Activity | What comes back must be the data itself, retyped exactly.

Records shown |
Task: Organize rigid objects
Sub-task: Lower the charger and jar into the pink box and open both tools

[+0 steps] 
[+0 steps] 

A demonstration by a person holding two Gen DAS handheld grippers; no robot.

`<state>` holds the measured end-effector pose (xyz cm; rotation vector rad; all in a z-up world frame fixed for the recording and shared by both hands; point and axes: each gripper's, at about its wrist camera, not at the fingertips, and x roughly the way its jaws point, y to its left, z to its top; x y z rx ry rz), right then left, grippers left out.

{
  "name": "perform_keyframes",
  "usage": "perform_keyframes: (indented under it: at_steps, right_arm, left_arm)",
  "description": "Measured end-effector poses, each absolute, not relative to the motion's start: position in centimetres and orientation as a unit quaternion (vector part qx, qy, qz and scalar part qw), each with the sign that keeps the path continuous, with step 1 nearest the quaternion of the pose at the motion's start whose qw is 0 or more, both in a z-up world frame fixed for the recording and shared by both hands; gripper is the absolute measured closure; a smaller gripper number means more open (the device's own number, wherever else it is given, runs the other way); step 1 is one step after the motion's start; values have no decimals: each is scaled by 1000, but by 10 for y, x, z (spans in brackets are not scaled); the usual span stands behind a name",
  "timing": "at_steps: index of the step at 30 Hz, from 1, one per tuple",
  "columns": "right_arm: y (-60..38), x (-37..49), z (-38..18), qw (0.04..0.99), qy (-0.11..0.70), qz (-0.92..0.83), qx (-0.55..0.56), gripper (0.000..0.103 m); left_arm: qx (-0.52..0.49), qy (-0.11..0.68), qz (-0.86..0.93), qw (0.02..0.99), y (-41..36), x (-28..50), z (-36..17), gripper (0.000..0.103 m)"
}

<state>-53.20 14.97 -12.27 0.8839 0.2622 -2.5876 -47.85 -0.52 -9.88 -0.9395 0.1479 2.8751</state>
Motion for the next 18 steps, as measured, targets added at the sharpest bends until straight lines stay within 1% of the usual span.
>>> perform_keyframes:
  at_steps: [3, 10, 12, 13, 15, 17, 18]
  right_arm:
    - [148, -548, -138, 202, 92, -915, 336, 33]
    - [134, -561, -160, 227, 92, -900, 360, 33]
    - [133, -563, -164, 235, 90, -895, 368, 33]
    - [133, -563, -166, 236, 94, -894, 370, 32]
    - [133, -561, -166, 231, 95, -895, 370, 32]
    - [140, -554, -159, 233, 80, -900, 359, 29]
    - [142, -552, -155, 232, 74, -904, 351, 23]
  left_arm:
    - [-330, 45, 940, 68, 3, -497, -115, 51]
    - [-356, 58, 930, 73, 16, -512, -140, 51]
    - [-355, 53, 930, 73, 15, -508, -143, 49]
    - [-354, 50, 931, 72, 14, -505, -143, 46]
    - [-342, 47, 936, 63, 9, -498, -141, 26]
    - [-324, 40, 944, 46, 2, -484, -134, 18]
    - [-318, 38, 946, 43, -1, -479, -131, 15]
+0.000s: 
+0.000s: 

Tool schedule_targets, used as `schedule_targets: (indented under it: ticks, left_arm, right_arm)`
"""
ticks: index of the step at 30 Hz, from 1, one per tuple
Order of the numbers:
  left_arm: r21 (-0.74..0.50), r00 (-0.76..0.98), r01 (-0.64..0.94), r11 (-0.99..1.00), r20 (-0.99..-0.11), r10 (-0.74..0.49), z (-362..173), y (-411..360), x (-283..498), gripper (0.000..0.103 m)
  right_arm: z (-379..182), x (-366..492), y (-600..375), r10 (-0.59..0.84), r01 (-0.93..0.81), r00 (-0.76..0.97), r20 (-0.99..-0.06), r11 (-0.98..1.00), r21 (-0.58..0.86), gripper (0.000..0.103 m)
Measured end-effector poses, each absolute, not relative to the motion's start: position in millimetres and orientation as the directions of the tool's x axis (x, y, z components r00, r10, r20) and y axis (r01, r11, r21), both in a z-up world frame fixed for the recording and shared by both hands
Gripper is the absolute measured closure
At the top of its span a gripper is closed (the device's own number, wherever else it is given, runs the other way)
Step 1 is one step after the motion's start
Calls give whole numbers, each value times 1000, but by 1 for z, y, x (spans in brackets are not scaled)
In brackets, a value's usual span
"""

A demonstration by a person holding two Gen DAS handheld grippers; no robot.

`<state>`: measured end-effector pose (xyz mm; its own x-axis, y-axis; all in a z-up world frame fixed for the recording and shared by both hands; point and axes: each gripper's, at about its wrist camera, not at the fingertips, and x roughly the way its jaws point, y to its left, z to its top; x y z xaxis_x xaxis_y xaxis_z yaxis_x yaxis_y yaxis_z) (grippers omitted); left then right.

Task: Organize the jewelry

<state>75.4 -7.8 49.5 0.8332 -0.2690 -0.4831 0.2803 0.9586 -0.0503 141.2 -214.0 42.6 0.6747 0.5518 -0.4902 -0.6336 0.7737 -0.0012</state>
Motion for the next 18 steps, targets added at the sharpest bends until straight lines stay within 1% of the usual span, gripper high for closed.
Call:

Answer space |
Task: Organize rigid objects
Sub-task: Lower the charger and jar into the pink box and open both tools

[+0 steps] 
[+0 steps] 

A demonstration by a person holding two Gen DAS handheld grippers; no robot.

`<state>` holds the measured end-effector pose (xyz cm; rotation vector rad; all in a z-up world frame fixed for the recording and shared by both hands; point and axes: each gripper's, at about its wrist camera, not at the fingertips, and x roughly the way its jaws point, y to its left, z to its top; x y z rx ry rz), right then left, grippers left out.

{
  "name": "perform_keyframes",
  "usage": "perform_keyframes: (indented under it: at_steps, right_arm, left_arm)",
  "description": "Measured end-effector poses, each absolute, not relative to the motion's start: position in centimetres and orientation as a unit quaternion (vector part qx, qy, qz and scalar part qw), each with the sign that keeps the path continuous, with step 1 nearest the quaternion of the pose at the motion's start whose qw is 0 or more, both in a z-up world frame fixed for the recording and shared by both hands; gripper is the absolute measured closure; a smaller gripper number means more open (the device's own number, wherever else it is given, runs the other way); step 1 is one step after the motion's start; values have no decimals: each is scaled by 1000, but by 10 for y, x, z (spans in brackets are not scaled); the usual span stands behind a name",
  "timing": "at_steps: index of the step at 30 Hz, from 1, one per tuple",
  "columns": "right_arm: y (-60..38), x (-37..49), z (-38..18), qw (0.04..0.99), qy (-0.11..0.70), qz (-0.92..0.83), qx (-0.55..0.56), gripper (0.000..0.103 m); left_arm: qx (-0.52..0.49), qy (-0.11..0.68), qz (-0.86..0.93), qw (0.02..0.99), y (-41..36), x (-28..50), z (-36..17), gripper (0.000..0.103 m)"
}

<state>-53.20 14.97 -12.27 0.8839 0.2622 -2.5876 -47.85 -0.52 -9.88 -0.9395 0.1479 2.8751</state>
Motion for the next 18 steps, as measured, targets added at the sharpest bends until straight lines stay within 1% of the usual span.
>>> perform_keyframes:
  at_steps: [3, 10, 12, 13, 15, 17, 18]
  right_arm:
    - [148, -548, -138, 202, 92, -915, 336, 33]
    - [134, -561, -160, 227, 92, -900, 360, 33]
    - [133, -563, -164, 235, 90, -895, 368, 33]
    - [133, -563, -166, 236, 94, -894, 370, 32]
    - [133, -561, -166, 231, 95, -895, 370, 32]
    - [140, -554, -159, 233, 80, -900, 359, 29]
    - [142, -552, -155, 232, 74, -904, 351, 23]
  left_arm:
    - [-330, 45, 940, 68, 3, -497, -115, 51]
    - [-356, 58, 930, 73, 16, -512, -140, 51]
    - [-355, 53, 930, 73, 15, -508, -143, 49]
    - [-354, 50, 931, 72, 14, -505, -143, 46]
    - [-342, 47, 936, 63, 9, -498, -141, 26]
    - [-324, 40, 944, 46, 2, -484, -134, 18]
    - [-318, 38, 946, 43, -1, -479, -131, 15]
+0.000s: 
+0.000s: 

Tool schedule_targets, used as `schedule_targets: (indented under it: ticks, left_arm, right_arm)`
"""
ticks: index of the step at 30 Hz, from 1, one per tuple
Order of the numbers:
  left_arm: r21 (-0.74..0.50), r00 (-0.76..0.98), r01 (-0.64..0.94), r11 (-0.99..1.00), r20 (-0.99..-0.11), r10 (-0.74..0.49), z (-362..173), y (-411..360), x (-283..498), gripper (0.000..0.103 m)
  right_arm: z (-379..182), x (-366..492), y (-600..375), r10 (-0.59..0.84), r01 (-0.93..0.81), r00 (-0.76..0.97), r20 (-0.99..-0.06), r11 (-0.98..1.00), r21 (-0.58..0.86), gripper (0.000..0.103 m)
Measured end-effector poses, each absolute, not relative to the motion's start: position in millimetres and orientation as the directions of the tool's x axis (x, y, z components r00, r10, r20) and y axis (r01, r11, r21), both in a z-up world frame fixed for the recording and shared by both hands
Gripper is the absolute measured closure
At the top of its span a gripper is closed (the device's own number, wherever else it is given, runs the other way)
Step 1 is one step after the motion's start
Calls give whole numbers, each value times 1000, but by 1 for z, y, x (spans in brackets are not scaled)
In brackets, a value's usual span
"""

A demonstration by a person holding two Gen DAS handheld grippers; no robot.

`<state>`: measured end-effector pose (xyz mm; its own x-axis, y-axis; all in a z-up world frame fixed for the recording and shared by both hands; point and axes: each gripper's, at about its wrist camera, not at the fingertips, and x roughly the way its jaws point, y to its left, z to its top; x y z xaxis_x xaxis_y xaxis_z yaxis_x yaxis_y yaxis_z) (grippers omitted); left then right.

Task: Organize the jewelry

<state>75.4 -7.8 49.5 0.8332 -0.2690 -0.4831 0.2803 0.9586 -0.0503 141.2 -214.0 42.6 0.6747 0.5518 -0.4902 -0.6336 0.7737 -0.0012</state>
Motion for the next 18 steps, targets added at the sharpest bends until straight lines stay within 1% of the usual span, gripper high for closed.
Call:

This exercise has been answered in full.